◆ **YOUR INSTRUCTIONS**: Among the entries below, please repeat exactly and only the lines from the line containing "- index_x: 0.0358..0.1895" to the line containing "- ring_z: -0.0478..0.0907", both lines included.

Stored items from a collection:
◇ ◇ ◇ ◇ ◇ ◇ ◇
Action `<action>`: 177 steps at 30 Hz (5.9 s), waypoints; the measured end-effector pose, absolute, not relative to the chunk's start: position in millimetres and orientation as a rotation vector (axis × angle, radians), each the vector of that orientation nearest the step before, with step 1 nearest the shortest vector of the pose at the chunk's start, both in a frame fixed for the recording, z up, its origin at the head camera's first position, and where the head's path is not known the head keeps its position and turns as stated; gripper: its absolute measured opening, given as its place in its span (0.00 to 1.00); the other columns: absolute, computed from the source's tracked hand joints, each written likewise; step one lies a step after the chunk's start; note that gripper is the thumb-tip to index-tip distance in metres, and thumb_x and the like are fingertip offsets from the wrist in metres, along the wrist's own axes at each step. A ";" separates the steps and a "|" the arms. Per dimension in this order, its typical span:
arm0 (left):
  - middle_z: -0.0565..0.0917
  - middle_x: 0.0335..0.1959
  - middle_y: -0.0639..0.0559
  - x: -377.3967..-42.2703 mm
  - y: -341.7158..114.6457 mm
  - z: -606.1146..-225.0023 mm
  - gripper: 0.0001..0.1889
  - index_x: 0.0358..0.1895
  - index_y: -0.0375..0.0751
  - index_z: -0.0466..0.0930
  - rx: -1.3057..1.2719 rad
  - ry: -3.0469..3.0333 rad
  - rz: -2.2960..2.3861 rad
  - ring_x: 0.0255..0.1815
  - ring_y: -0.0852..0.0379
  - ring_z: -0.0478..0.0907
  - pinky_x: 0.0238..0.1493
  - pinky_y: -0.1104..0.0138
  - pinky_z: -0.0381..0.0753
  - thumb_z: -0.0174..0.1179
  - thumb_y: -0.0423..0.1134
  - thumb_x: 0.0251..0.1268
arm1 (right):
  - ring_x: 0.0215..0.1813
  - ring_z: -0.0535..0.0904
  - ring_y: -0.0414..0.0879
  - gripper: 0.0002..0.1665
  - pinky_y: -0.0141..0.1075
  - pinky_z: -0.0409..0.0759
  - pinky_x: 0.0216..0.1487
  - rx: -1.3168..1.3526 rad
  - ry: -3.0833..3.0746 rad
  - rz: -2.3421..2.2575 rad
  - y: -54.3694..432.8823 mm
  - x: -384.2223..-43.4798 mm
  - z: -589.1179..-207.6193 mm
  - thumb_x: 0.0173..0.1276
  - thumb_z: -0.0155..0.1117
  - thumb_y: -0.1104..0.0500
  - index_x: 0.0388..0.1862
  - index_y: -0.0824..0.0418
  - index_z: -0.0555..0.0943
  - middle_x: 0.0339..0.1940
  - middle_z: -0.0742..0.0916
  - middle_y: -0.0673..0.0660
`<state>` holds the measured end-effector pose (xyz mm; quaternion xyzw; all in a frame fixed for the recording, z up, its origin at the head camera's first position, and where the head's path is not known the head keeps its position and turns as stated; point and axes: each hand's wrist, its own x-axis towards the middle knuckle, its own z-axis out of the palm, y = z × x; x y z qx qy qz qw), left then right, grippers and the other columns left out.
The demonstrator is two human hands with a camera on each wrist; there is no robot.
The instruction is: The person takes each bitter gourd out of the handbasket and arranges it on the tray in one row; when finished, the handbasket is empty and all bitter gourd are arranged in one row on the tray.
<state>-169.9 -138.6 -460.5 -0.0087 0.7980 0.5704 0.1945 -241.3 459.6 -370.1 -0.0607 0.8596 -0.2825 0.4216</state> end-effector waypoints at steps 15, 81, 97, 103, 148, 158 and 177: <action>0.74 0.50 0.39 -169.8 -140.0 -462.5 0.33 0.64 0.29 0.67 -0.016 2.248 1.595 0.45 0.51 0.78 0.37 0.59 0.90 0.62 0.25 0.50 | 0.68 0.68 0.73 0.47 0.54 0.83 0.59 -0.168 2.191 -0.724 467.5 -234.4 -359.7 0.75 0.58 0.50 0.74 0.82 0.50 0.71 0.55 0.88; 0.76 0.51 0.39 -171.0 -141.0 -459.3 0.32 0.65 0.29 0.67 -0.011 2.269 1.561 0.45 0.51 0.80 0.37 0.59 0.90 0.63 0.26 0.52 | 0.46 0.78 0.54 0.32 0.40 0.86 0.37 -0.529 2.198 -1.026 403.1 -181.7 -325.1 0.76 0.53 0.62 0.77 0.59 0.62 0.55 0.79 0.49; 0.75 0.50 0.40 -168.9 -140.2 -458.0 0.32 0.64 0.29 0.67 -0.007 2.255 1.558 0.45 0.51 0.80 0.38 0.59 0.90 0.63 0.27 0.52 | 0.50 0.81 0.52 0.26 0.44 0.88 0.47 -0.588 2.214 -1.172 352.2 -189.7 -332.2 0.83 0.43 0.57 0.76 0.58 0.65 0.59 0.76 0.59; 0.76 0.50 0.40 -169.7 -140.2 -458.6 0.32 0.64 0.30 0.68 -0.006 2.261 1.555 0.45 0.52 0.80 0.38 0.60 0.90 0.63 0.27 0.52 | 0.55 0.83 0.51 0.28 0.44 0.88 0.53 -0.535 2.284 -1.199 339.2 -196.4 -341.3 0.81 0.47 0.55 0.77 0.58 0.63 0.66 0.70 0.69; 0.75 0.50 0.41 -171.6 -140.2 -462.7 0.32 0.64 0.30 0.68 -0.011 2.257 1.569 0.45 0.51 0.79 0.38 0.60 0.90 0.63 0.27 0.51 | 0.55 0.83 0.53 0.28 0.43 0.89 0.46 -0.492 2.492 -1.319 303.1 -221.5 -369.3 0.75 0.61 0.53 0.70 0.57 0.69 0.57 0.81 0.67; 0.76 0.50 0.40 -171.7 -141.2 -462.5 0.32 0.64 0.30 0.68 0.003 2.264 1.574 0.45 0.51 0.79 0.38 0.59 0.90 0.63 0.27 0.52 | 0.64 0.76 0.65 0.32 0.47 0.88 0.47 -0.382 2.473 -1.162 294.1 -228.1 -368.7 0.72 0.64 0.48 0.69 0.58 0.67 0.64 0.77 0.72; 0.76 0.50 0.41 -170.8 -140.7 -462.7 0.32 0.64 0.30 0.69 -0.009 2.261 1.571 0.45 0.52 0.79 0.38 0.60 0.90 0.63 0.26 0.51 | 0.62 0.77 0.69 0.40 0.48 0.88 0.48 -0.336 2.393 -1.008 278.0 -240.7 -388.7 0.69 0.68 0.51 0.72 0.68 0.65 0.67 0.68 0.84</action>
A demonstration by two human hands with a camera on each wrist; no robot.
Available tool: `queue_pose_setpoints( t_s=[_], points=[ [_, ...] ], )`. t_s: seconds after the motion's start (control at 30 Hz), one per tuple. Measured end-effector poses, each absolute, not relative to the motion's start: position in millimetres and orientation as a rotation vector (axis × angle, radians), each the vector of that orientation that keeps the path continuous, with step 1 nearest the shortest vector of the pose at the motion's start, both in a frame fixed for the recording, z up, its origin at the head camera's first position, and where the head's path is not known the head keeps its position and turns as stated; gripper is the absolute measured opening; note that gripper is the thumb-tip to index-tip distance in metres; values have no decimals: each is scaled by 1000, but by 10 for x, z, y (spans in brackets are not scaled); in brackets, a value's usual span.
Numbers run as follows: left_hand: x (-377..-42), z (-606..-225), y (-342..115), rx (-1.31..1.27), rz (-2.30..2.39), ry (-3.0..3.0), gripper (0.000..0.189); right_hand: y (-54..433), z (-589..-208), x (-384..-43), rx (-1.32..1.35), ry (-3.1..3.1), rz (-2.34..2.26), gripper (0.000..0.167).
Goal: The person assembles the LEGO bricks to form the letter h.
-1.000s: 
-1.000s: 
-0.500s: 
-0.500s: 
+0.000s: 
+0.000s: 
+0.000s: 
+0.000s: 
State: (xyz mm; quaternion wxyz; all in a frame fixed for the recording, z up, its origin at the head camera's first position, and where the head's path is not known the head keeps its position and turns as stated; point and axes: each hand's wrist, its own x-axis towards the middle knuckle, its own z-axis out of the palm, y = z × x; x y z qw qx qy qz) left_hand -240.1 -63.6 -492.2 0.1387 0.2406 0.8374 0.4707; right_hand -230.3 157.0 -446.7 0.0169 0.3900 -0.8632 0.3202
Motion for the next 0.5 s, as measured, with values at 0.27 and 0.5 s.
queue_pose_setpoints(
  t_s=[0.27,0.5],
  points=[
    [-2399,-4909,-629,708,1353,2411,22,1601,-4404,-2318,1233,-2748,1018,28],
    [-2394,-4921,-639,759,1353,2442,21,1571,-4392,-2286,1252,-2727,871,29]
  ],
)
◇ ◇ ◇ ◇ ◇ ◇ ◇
◆ **RESULT OF THE EXERCISE**:
  - index_x: 0.0358..0.1895
  - index_y: -0.0375..0.0751
  - index_z: -0.0466..0.0930
  - rx: -1.3057..1.2719 rad
  - ry: -3.0469..3.0333 rad
  - rz: -2.2960..2.3861 rad
  - ring_x: 0.0255..0.1815
  - ring_y: -0.0852..0.0379
  - ring_z: -0.0478..0.0907

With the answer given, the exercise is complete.